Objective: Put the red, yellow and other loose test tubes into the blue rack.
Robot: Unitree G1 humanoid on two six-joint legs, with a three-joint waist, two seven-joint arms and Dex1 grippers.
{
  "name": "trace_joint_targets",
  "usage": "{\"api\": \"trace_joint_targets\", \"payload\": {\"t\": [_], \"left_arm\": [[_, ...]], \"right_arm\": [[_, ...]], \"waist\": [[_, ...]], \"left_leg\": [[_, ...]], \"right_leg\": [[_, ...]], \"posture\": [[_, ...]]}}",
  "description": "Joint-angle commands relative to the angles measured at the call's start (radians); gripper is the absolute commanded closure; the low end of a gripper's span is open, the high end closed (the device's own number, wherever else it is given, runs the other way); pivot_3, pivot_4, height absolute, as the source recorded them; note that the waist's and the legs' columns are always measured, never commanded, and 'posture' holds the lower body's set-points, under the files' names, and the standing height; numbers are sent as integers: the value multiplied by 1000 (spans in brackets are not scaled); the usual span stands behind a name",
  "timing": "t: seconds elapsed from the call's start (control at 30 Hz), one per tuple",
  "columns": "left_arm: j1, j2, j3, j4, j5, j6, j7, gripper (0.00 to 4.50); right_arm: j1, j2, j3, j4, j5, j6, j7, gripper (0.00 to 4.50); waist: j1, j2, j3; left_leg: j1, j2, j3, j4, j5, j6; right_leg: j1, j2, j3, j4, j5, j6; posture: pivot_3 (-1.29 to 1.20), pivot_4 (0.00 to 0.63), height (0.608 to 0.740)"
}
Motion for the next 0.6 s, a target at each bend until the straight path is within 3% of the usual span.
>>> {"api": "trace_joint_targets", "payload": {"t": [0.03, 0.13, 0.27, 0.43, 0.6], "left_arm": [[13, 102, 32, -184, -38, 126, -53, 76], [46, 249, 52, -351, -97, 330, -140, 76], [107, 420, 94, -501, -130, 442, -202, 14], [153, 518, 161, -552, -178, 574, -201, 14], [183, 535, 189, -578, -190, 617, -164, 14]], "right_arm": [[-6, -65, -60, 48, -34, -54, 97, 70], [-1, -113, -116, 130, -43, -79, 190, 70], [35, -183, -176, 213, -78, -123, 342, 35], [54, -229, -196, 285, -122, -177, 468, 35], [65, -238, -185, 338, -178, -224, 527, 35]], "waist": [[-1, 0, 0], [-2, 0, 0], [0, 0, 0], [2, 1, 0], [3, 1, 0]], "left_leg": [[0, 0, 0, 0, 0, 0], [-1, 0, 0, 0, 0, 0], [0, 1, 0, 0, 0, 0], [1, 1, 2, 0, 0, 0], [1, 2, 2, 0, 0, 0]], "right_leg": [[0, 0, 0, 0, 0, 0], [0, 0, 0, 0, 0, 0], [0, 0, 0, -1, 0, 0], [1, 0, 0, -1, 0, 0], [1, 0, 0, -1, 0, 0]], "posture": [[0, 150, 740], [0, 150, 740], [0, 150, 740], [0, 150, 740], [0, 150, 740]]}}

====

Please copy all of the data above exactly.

§ Response to the task
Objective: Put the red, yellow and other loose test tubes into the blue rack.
Robot: Unitree G1 humanoid on two six-joint legs, with a three-joint waist, two seven-joint arms and Dex1 grippers.
{
  "name": "trace_joint_targets",
  "usage": "{\"api\": \"trace_joint_targets\", \"payload\": {\"t\": [_], \"left_arm\": [[_, ...]], \"right_arm\": [[_, ...]], \"waist\": [[_, ...]], \"left_leg\": [[_, ...]], \"right_leg\": [[_, ...]], \"posture\": [[_, ...]]}}",
  "description": "Joint-angle commands relative to the angles measured at the call's start (radians); gripper is the absolute commanded closure; the low end of a gripper's span is open, the high end closed (the device's own number, wherever else it is given, runs the other way); pivot_3, pivot_4, height absolute, as the source recorded them; note that the waist's and the legs' columns are always measured, never commanded, and 'posture' holds the lower body's set-points, under the files' names, and the standing height; numbers are sent as integers: the value multiplied by 1000 (spans in brackets are not scaled); the usual span stands behind a name",
  "timing": "t: seconds elapsed from the call's start (control at 30 Hz), one per tuple",
  "columns": "left_arm: j1, j2, j3, j4, j5, j6, j7, gripper (0.00 to 4.50); right_arm: j1, j2, j3, j4, j5, j6, j7, gripper (0.00 to 4.50); waist: j1, j2, j3; left_leg: j1, j2, j3, j4, j5, j6; right_leg: j1, j2, j3, j4, j5, j6; posture: pivot_3 (-1.29 to 1.20), pivot_4 (0.00 to 0.63), height (0.608 to 0.740)"
}
Motion for the next 0.6 s, a target at each bend until the straight path is within 3% of the usual span.
>>> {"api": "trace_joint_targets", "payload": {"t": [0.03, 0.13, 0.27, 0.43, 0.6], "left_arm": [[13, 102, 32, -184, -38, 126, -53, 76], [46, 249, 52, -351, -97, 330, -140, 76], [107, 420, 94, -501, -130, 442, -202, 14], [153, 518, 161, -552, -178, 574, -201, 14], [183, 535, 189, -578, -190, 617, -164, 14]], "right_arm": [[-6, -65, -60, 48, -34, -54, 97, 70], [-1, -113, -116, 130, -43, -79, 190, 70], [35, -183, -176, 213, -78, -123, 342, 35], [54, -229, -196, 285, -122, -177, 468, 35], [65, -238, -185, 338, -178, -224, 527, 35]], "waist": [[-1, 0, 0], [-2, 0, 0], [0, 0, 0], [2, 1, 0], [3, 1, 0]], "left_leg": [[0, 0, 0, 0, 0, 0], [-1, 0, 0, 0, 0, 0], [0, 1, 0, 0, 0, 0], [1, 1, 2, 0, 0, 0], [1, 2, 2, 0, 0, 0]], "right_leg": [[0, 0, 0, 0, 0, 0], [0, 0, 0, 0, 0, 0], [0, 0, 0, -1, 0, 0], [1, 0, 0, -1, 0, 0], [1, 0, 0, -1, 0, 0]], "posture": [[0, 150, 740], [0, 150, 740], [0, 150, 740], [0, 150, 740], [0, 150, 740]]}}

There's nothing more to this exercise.